By Lonnie Burstein Hewitt
When you go to the theater, do you ever consider how many unseen people made the show possible? And how many of them might have creative talents of their own?
Kristen Flores did.
A scenic painter at San Diego Repertory Theatre who has spent half her life backstage, she came up with the idea of giving the craftsmen she knew a chance to take center stage with their personal art work.
The first StageHANDS exhibit, in 2009, was a casual affair, including Kristen and her two sisters, a handful of friends and co-workers, and no publicity. This year’s show, which runs through July 9 in the Lyceum Theatre gallery space, is twice the size and attracted more than 100 art-and-theater-lovers to its opening reception June 25.

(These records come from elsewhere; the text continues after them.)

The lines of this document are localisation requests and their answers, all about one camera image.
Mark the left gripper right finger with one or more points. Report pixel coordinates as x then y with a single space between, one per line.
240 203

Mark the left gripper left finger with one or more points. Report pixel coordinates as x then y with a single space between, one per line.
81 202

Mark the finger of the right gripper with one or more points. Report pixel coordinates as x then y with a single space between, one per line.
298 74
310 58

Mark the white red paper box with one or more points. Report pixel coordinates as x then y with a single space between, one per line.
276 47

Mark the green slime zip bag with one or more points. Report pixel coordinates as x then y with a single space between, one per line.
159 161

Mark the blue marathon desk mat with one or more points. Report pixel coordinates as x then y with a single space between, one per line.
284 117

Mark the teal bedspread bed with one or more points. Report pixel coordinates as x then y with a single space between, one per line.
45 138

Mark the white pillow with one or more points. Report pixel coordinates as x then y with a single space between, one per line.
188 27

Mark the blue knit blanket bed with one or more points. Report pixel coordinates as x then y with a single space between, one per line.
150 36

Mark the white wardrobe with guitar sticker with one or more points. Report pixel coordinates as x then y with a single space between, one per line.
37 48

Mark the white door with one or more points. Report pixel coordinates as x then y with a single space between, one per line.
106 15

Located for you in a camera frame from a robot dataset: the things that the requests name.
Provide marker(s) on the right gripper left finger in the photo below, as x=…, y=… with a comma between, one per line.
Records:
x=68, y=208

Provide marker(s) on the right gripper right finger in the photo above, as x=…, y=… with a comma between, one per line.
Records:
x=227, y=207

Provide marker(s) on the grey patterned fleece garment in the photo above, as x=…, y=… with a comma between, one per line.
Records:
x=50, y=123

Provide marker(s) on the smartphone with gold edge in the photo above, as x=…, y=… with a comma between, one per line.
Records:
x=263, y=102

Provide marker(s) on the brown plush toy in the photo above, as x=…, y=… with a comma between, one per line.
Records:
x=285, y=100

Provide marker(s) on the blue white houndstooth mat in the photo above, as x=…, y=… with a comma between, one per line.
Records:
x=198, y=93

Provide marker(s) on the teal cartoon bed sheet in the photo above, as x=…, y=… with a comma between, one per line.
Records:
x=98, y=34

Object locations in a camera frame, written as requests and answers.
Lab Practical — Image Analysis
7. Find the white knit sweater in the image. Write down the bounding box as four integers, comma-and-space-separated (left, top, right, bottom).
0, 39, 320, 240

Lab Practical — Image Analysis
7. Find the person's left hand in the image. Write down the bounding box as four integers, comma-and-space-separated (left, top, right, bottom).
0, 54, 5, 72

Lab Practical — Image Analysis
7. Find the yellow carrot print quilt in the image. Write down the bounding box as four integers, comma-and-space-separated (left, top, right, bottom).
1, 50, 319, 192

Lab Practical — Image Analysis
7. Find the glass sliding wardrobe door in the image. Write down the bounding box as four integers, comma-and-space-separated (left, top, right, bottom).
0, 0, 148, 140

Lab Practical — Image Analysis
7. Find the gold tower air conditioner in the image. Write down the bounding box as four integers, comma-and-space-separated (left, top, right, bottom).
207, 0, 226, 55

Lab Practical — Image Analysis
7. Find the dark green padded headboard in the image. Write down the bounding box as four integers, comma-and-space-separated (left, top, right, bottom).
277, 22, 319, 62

Produced by Andy Lowe, artistic director of Chinese Pirate Productions, the exhibit features not just carpenters, electricians, and stagehands, but stage managers, designers, and a couple of theater critics.
“Andy’s kind of like a big brother to me, he’s great at advertising, and he really helped me take this show to the next level,” Flores said.
Lowe, who is also the Theatre in Residence program coordinator at La Jolla Playhouse, said he has a huge respect for stagehands and technicians, having spent time — 18 years — as a theater electrician himself.
“The technical people don’t get the bows, but they’re the ones who make the theatrical magic work,” Lowe said. “And almost every one I’ve known has been involved in other artistic endeavors. This exhibit is their chance to get a little recognition.”
Theater critic Pat Launer has six paintings in the show, each inspired by a local production, a few of the many she sees and reviews every year. A longtime Del Mar resident, she has been taking art classes for almost a decade and had her first exhibition last June at Liberty Station.
“Andy told me about the StageHANDS exhibit, and I told Cuauhtemoc Kish, who’s also a theater writer and a fabric artist, too,” she said. “I think it’s great to showcase another side of creative theater people, and I’m excited to be part of it!”
Twenty-four behind-the-scenes artists contributed their work to StageHANDS, which includes oils and watercolors, photography, sculpture, ceramics, jewelry, and a plexiglass installation.
Even the music at the opening reception was provided by stagehands — former stage manager Sarah Kirby and her Alter Ego Band, featured members of La Jolla Playhouse’s backstage crews.